Average distance tree using PID |
|
Правильно выделена ветвь "Clastridiales". Отсутствует правильное разделение ветвей "Bacillales" и "Lactobacillales" |
Верные нетривиальные ветви (есть в правильном дереве):
(LISMO, BACAN, GEOKA) против (STAES, STRPN, ENIFA, LACDA, CLOB1)
(STRPN, ENIFA) против (STAES, LASMO, BACAN, GEOKA, LACDA, CLOB1)
Есть неверная нетривиальная ветвьЖ
(LISMO, BACAN, GEOKA, STRPN, ENTFA) против (STAES, LACDA, CLOB1) |
Neigbour joining tree using PID |
|
Отличается от 1 дерева тем, что от узла отходят три ветви после отделения CLOB1 от остального дерева |
Верные и неверные ветви те же, что и в 1 |
Average distance tree using BLOSUM62 |
|
Абсолютно не отличается от дерева 1 |
|
Neigbour joining tree using BLOSUM62 |
|
От дерева 1 отличается топологией листьев STAES и LACDA (в первом дереве наоборот) |
Верные и неверные ветви те же, что и в 1 |
Судя по всем этим деревьям, CLOB1 действительно далеко стоит от остальным организмам по белку RF1 (все деревья выделяют его в отдельную ветвь).

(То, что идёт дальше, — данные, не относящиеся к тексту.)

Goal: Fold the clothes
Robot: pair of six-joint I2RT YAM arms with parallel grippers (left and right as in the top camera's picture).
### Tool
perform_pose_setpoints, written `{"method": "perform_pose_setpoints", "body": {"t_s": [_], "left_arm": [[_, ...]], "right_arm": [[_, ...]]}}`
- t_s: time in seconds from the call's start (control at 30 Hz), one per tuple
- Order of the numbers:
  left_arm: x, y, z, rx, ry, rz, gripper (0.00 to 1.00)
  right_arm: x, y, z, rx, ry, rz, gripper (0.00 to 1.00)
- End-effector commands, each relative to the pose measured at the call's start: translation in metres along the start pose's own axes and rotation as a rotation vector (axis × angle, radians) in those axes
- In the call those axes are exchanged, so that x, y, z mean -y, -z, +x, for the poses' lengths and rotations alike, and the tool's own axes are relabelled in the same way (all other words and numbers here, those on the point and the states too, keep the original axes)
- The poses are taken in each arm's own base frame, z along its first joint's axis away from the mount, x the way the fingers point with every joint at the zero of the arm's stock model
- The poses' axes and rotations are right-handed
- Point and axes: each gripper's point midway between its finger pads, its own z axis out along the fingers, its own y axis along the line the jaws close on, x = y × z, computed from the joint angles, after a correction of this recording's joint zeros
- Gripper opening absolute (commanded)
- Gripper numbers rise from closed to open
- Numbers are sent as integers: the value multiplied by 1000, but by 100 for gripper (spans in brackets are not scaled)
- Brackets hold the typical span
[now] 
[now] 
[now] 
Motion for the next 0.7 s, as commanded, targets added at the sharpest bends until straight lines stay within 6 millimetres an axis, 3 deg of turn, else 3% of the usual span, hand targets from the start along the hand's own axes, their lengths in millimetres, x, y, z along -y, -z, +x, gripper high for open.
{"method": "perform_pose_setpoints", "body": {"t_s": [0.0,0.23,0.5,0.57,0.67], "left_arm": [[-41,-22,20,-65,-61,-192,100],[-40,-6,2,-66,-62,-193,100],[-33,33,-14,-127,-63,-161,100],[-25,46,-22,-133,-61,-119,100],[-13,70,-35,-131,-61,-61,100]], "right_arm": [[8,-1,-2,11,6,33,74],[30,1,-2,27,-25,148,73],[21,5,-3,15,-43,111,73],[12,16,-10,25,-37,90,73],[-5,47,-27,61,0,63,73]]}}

Но STAES и LACDA находятся не на своем месте, по сравнению с топологией в правильном дереве, что говорит о сильных различиях по этому белку с кладой LISMO, BACAN, GEOKA, STRPN, ENTFA). Все деревья очень похожи.
Задание 5
Импортировано выравнивание в программу Mega (при импорте выбран "Analyze").
Реконструировано дерево методом "Maximum Parsimony" (кнопка Phylogeny).
Укоренено дерево в наиболее правильную, с моей точки зрения, ветвь (меню Subtree > Root).
|
Это дерево сильно отличается от правильного. Одинаковые нетривиальные ветви только (LISMO, BACAN, GEOKA) против (STAES, STRPN, ENIFA, LACDA, CLOB1) и (STRPN, ENIFA) против (STAES, LASMO, BACAN, GEOKA, LACDA, CLOB1). Видимо, по белку RF1, STAES ближе к CLOB1, чем к кладе (LISMO, BACAN, GEOKA). А LACDA ближе к STRPN, чем к ENFTA. В общем, таксономию по этому дереву различить точно нельзя.